YOUR GOAL: Reproduce the data, keeping every word exactly as it is.

DATA SHOWN START

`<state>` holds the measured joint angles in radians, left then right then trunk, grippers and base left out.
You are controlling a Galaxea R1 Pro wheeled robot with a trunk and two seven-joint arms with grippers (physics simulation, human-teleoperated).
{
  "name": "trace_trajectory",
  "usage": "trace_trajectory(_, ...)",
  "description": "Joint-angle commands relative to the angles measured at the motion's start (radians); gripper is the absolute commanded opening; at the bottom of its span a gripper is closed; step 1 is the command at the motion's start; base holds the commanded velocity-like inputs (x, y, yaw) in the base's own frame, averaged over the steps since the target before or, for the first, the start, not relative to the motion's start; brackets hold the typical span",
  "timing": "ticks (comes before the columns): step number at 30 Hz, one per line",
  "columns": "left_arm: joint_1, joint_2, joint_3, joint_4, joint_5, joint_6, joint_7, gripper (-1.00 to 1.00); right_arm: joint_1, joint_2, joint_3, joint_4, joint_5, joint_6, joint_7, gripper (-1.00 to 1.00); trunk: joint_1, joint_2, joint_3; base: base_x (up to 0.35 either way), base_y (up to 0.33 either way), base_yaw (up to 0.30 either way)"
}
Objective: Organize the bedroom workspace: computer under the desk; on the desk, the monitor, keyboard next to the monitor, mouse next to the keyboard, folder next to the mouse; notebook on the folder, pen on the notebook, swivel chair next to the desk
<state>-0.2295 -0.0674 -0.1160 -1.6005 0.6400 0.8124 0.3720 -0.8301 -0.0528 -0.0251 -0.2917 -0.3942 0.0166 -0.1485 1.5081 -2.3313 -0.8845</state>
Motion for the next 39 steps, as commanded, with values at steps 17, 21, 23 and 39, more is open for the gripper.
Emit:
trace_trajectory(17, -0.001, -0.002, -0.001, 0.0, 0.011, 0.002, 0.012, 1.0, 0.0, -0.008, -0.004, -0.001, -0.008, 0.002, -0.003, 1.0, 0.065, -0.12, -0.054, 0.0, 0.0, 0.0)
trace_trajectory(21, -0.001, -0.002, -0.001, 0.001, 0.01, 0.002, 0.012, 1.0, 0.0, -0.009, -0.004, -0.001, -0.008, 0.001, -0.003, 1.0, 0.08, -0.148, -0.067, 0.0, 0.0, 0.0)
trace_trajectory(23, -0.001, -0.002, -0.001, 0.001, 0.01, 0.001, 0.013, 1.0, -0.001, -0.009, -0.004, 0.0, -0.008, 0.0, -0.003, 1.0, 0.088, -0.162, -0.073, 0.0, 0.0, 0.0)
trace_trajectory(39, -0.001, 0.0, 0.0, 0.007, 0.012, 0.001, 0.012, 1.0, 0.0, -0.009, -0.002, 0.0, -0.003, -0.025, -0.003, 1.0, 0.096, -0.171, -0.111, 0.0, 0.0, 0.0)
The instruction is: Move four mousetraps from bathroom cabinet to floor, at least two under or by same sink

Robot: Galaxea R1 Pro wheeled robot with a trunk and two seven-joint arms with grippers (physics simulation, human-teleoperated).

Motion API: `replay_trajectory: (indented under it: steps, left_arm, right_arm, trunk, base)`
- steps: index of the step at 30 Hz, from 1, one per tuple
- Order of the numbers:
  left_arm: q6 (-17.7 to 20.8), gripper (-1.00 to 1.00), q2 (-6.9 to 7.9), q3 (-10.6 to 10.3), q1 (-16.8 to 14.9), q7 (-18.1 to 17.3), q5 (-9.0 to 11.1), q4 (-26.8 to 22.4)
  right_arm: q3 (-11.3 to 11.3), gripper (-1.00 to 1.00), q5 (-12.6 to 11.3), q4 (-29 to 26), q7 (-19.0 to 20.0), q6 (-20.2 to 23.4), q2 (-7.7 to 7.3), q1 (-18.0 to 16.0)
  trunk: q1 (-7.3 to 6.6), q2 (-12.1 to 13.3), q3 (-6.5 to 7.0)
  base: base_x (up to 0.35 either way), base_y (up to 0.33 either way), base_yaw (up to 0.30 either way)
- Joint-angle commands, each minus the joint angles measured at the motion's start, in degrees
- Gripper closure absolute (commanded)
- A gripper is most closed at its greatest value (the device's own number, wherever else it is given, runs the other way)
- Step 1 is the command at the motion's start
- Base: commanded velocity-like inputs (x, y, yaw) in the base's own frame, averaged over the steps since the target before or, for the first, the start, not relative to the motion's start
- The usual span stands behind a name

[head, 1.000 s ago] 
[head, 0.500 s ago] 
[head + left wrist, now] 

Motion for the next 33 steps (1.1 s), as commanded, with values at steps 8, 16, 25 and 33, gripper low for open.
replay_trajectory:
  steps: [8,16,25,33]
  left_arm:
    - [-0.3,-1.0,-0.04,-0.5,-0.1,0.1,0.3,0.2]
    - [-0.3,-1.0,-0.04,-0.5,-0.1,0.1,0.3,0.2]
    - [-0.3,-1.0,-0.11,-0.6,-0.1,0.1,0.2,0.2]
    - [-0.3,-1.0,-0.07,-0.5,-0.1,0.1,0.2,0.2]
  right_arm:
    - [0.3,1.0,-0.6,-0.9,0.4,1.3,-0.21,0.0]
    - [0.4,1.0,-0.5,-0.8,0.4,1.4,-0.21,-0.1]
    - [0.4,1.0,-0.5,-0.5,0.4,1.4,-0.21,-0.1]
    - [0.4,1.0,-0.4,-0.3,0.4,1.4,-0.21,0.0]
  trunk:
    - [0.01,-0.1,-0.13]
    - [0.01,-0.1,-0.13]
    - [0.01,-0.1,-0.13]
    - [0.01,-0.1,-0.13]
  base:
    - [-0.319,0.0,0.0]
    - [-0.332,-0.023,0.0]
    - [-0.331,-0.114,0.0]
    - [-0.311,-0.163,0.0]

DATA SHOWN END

REPLY:
`<state>` holds the measured joint angles in radians, left then right then trunk, grippers and base left out.
You are controlling a Galaxea R1 Pro wheeled robot with a trunk and two seven-joint arms with grippers (physics simulation, human-teleoperated).
{
  "name": "trace_trajectory",
  "usage": "trace_trajectory(_, ...)",
  "description": "Joint-angle commands relative to the angles measured at the motion's start (radians); gripper is the absolute commanded opening; at the bottom of its span a gripper is closed; step 1 is the command at the motion's start; base holds the commanded velocity-like inputs (x, y, yaw) in the base's own frame, averaged over the steps since the target before or, for the first, the start, not relative to the motion's start; brackets hold the typical span",
  "timing": "ticks (comes before the columns): step number at 30 Hz, one per line",
  "columns": "left_arm: joint_1, joint_2, joint_3, joint_4, joint_5, joint_6, joint_7, gripper (-1.00 to 1.00); right_arm: joint_1, joint_2, joint_3, joint_4, joint_5, joint_6, joint_7, gripper (-1.00 to 1.00); trunk: joint_1, joint_2, joint_3; base: base_x (up to 0.35 either way), base_y (up to 0.33 either way), base_yaw (up to 0.30 either way)"
}
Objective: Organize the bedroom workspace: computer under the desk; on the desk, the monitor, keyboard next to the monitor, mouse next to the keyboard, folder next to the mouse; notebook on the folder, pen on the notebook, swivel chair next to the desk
<state>-0.2295 -0.0674 -0.1160 -1.6005 0.6400 0.8124 0.3720 -0.8301 -0.0528 -0.0251 -0.2917 -0.3942 0.0166 -0.1485 1.5081 -2.3313 -0.8845</state>
Motion for the next 39 steps, as commanded, with values at steps 17, 21, 23 and 39, more is open for the gripper.
Emit:
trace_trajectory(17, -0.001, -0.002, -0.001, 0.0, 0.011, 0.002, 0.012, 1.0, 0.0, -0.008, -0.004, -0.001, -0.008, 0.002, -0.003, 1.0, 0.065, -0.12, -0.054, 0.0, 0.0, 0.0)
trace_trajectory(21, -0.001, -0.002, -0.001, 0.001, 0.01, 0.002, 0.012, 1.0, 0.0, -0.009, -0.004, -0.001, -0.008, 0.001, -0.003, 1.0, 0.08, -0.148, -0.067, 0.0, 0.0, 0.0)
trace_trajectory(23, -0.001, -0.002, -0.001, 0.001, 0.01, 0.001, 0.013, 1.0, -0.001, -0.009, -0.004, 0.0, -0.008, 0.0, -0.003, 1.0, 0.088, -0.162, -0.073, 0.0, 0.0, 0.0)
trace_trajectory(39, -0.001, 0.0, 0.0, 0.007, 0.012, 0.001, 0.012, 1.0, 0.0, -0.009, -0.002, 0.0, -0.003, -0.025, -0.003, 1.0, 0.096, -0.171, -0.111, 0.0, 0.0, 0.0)
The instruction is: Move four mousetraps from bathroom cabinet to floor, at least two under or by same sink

Robot: Galaxea R1 Pro wheeled robot with a trunk and two seven-joint arms with grippers (physics simulation, human-teleoperated).

Motion API: `replay_trajectory: (indented under it: steps, left_arm, right_arm, trunk, base)`
- steps: index of the step at 30 Hz, from 1, one per tuple
- Order of the numbers:
  left_arm: q6 (-17.7 to 20.8), gripper (-1.00 to 1.00), q2 (-6.9 to 7.9), q3 (-10.6 to 10.3), q1 (-16.8 to 14.9), q7 (-18.1 to 17.3), q5 (-9.0 to 11.1), q4 (-26.8 to 22.4)
  right_arm: q3 (-11.3 to 11.3), gripper (-1.00 to 1.00), q5 (-12.6 to 11.3), q4 (-29 to 26), q7 (-19.0 to 20.0), q6 (-20.2 to 23.4), q2 (-7.7 to 7.3), q1 (-18.0 to 16.0)
  trunk: q1 (-7.3 to 6.6), q2 (-12.1 to 13.3), q3 (-6.5 to 7.0)
  base: base_x (up to 0.35 either way), base_y (up to 0.33 either way), base_yaw (up to 0.30 either way)
- Joint-angle commands, each minus the joint angles measured at the motion's start, in degrees
- Gripper closure absolute (commanded)
- A gripper is most closed at its greatest value (the device's own number, wherever else it is given, runs the other way)
- Step 1 is the command at the motion's start
- Base: commanded velocity-like inputs (x, y, yaw) in the base's own frame, averaged over the steps since the target before or, for the first, the start, not relative to the motion's start
- The usual span stands behind a name

[head, 1.000 s ago] 
[head, 0.500 s ago] 
[head + left wrist, now] 

Motion for the next 33 steps (1.1 s), as commanded, with values at steps 8, 16, 25 and 33, gripper low for open.
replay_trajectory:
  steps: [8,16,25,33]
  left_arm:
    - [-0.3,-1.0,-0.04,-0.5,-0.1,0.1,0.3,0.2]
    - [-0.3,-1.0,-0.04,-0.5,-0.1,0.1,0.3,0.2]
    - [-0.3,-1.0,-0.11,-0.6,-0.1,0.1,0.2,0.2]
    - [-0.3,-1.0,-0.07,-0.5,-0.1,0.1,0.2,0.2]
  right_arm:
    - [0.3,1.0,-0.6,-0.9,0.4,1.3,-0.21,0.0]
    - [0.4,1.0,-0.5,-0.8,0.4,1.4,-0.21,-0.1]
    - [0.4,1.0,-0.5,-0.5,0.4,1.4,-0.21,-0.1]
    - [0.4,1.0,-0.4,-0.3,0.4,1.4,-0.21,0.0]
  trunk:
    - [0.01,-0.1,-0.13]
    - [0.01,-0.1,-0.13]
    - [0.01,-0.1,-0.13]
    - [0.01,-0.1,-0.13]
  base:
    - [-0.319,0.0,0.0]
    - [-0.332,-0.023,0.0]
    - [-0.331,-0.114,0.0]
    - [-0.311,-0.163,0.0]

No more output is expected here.